“La corrente di tenerezza è la più antica – scrive Freud – Essa deriva dai primissimi anni di infanzia, si è formata sul terreno degli interessi della pulsione di autoconservazione e si rivolge alle persone di famiglia, essa corrisponde alla scelta oggettuale infantile primaria… Il lattante attaccato al petto della madre è diventato il modello di ogni rapporto amoroso”. Se è vero che la memoria del corpo trattiene, come un buon archivio, anche le esperienze più remote di un essere umano, che cosa resta di quel singolare passaggio che è l’unità a due o la parziale indistinzione tra la madre e il figlio nella fase che precede la nascita e nei primi mesi di vita? Se l’amore conserva, nonostante la varietà delle relazioni e degli interessi umani, una indiscussa “centralità”, non è forse per quella tenerezza antica che precede ogni separazione, ogni differenziazione di poteri, ruoli, attitudini, tutto ciò che ha opposto storicamente l’uomo e la donna, l’adulto e il bambino? Non è questa “preistoria” che mantiene aperta la strada del ritorno nostalgico all’origine, al “paradiso perduto” dell’infanzia?

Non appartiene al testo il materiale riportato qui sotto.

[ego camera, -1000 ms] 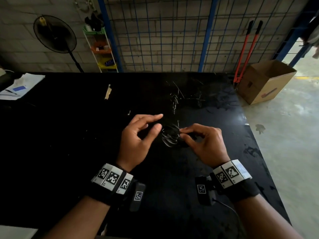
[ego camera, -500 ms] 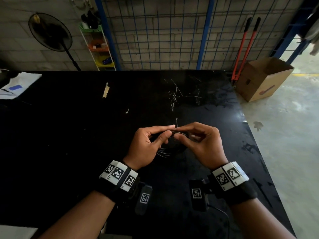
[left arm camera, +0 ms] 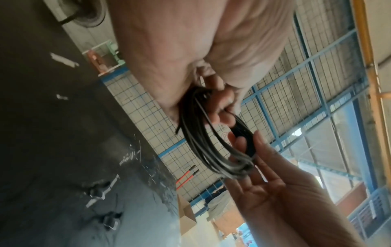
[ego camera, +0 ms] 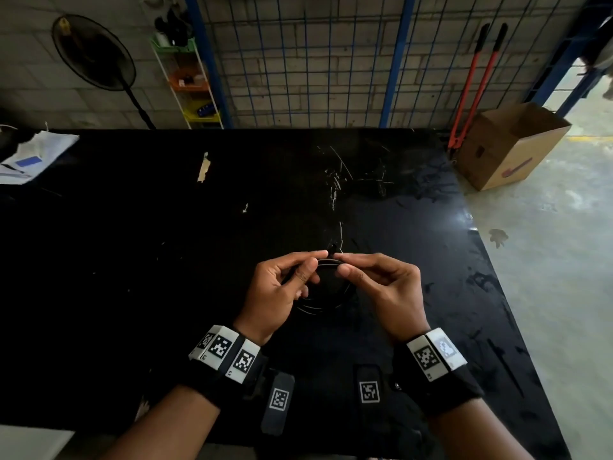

L’amore, nella sua definizione più nota e più duratura, è simpatia profonda di nature diverse, fusione assoluta e miracolosa che di due esseri complementari fa un solo essere armonioso. Se la “coercizione al lavoro” spinge l’uomo verso aggregazioni sempre più ampie, la “potenza dell’amore” sembra invece premere in senso opposto e trattenere la coppia degli amanti nel chiuso di sentimenti “teneri e intimi”. “Al culmine dell’innamoramento, il confine tra Io e oggetto minaccia di dissolversi. Contro ogni attestato dei sensi, l’innamorato afferma che Io e Tu sono una cosa sola, ed è pronto a comportarsi come se le cose stessero così”.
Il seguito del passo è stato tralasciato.